How to complete this task: Would you please repeat, word for word, only the lines from the one holding "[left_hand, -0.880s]" through the one holding "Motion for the" in the material below, without the pictures?

= = = = = = =

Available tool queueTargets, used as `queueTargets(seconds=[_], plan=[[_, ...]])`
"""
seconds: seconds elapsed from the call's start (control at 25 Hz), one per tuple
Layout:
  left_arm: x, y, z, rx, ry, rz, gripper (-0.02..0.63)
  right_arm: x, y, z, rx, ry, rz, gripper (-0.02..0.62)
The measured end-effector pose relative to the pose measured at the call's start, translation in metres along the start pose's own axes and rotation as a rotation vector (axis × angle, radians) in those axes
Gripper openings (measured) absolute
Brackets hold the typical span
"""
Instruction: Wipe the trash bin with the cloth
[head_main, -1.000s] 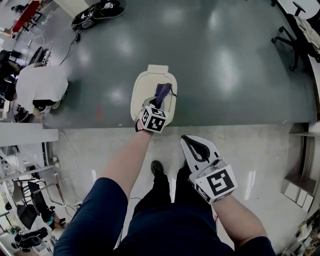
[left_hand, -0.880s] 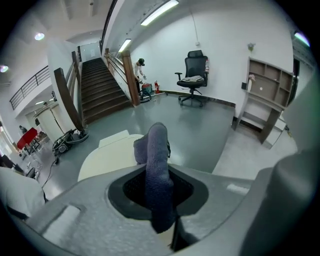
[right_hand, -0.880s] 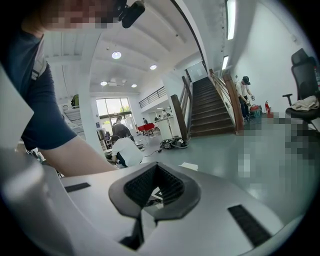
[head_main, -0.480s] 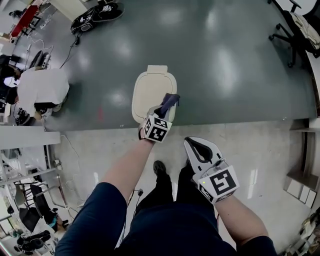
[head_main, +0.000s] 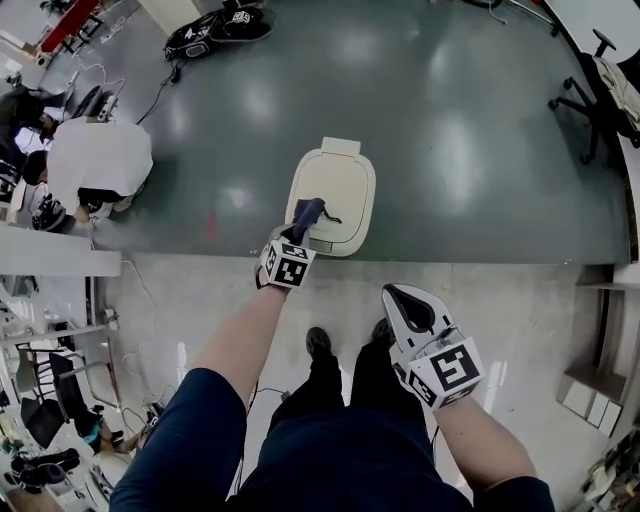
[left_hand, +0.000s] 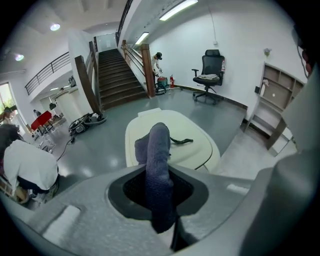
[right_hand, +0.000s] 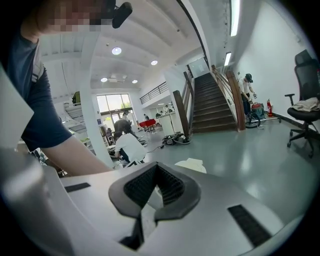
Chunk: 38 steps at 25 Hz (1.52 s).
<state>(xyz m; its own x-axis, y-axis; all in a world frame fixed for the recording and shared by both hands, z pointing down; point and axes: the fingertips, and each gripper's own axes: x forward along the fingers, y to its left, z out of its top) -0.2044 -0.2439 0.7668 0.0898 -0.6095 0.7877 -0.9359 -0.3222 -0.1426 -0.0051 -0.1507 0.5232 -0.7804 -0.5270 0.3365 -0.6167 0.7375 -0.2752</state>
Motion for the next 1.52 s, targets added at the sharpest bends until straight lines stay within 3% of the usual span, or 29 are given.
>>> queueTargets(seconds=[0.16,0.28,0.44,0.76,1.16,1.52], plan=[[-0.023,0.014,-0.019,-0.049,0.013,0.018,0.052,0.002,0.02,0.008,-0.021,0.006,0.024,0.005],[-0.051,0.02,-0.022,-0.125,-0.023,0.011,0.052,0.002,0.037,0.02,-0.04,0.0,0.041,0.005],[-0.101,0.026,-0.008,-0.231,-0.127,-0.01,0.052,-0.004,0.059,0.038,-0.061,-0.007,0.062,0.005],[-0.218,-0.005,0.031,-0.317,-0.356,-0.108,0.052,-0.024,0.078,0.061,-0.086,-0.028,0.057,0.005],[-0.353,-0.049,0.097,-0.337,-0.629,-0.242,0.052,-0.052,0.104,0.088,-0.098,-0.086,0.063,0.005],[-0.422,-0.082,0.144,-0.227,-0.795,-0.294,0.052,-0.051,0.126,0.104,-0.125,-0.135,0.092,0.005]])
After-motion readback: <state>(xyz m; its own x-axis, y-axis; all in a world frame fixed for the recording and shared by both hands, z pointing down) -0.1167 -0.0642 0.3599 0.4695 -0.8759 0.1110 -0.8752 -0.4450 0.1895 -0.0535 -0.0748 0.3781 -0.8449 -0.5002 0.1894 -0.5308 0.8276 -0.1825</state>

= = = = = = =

Expected output:
[left_hand, -0.880s] 
[right_hand, -0.880s] 
[head_main, -0.480s] 
[head_main, +0.000s] 
[left_hand, +0.000s] 
[right_hand, +0.000s] 
Chunk: 38 steps at 25 Hz (1.52 s).
<state>(xyz m; its own x-axis, y-axis; all in a world frame fixed for the recording and shared by both hands, z pointing down; point and axes: the fingertips, and each gripper's own axes: x forward along the fingers, y to its left, z out of its top) -0.2044 -0.2439 0.7668 0.0898 -0.6095 0.7877 -0.9359 -0.3222 -0.1426 -0.0051 -0.1507 0.5232 -0.7804 -0.5270 0.3365 -0.6167 0.7375 -0.2752</state>
Motion for the next 1.52 s, targets added at the sharpest bends until straight lines stay within 3% of the usual span, or 29 are given.

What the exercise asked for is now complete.